Work task:
For every line of the material below, check for the string "stack" and return the line if it is there.

○ ○ ○

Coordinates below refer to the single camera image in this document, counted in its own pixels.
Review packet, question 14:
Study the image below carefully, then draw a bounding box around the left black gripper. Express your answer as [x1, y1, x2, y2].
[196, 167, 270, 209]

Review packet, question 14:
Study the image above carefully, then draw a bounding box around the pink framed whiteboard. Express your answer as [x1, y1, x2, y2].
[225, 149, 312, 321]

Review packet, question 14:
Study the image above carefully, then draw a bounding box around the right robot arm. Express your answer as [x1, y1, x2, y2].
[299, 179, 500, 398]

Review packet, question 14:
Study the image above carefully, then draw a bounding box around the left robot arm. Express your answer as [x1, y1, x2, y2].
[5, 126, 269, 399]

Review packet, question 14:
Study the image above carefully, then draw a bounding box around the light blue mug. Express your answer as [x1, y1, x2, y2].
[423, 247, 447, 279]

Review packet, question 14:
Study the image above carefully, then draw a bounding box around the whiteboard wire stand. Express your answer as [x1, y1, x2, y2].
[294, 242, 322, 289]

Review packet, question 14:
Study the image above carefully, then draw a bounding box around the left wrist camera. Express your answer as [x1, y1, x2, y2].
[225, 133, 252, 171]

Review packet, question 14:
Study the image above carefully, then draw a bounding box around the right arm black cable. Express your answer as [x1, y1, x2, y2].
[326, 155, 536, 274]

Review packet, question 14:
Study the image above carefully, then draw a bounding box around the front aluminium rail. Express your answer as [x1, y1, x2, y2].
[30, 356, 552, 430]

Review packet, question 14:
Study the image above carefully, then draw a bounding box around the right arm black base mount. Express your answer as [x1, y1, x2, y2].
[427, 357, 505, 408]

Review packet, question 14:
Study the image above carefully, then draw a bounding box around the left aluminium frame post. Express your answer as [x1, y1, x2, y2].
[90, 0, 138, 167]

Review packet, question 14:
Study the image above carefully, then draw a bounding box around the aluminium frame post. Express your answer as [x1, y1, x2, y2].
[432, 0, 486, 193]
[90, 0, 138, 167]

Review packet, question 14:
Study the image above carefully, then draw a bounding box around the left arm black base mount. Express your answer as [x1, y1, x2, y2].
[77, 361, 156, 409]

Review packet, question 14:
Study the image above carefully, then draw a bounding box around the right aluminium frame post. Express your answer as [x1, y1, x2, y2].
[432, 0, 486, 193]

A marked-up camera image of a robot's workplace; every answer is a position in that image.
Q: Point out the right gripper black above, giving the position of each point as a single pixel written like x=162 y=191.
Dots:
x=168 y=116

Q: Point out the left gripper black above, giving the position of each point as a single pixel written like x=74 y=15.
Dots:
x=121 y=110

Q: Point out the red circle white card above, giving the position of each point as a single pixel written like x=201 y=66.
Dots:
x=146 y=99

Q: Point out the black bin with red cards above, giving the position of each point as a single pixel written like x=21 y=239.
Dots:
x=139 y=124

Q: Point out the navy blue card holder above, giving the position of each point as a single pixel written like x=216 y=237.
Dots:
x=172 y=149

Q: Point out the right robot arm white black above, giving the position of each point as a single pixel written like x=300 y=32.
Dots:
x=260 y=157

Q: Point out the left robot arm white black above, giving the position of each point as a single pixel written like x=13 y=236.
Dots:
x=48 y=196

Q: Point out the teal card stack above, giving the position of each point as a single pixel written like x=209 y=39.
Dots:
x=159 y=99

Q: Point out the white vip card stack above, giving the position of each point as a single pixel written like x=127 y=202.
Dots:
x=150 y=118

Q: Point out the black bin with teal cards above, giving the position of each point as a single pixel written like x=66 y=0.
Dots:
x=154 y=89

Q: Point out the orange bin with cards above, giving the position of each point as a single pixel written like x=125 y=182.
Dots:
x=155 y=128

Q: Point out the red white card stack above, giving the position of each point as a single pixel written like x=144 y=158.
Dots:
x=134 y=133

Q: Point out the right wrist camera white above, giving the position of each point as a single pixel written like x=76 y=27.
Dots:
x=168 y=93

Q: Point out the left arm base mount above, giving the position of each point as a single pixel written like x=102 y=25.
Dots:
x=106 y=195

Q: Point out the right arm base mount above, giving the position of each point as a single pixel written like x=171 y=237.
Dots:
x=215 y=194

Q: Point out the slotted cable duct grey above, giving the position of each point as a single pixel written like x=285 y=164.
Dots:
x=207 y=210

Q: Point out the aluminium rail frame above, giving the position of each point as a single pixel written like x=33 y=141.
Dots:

○ ○ ○

Response area:
Q: Point out the teal card stack above, giving the position of each point as a single pixel written like x=209 y=39.
Q: Point out the white vip card stack above, giving the position of each point as a single pixel written like x=127 y=202.
Q: Point out the red white card stack above, giving the position of each point as a single pixel written like x=144 y=158.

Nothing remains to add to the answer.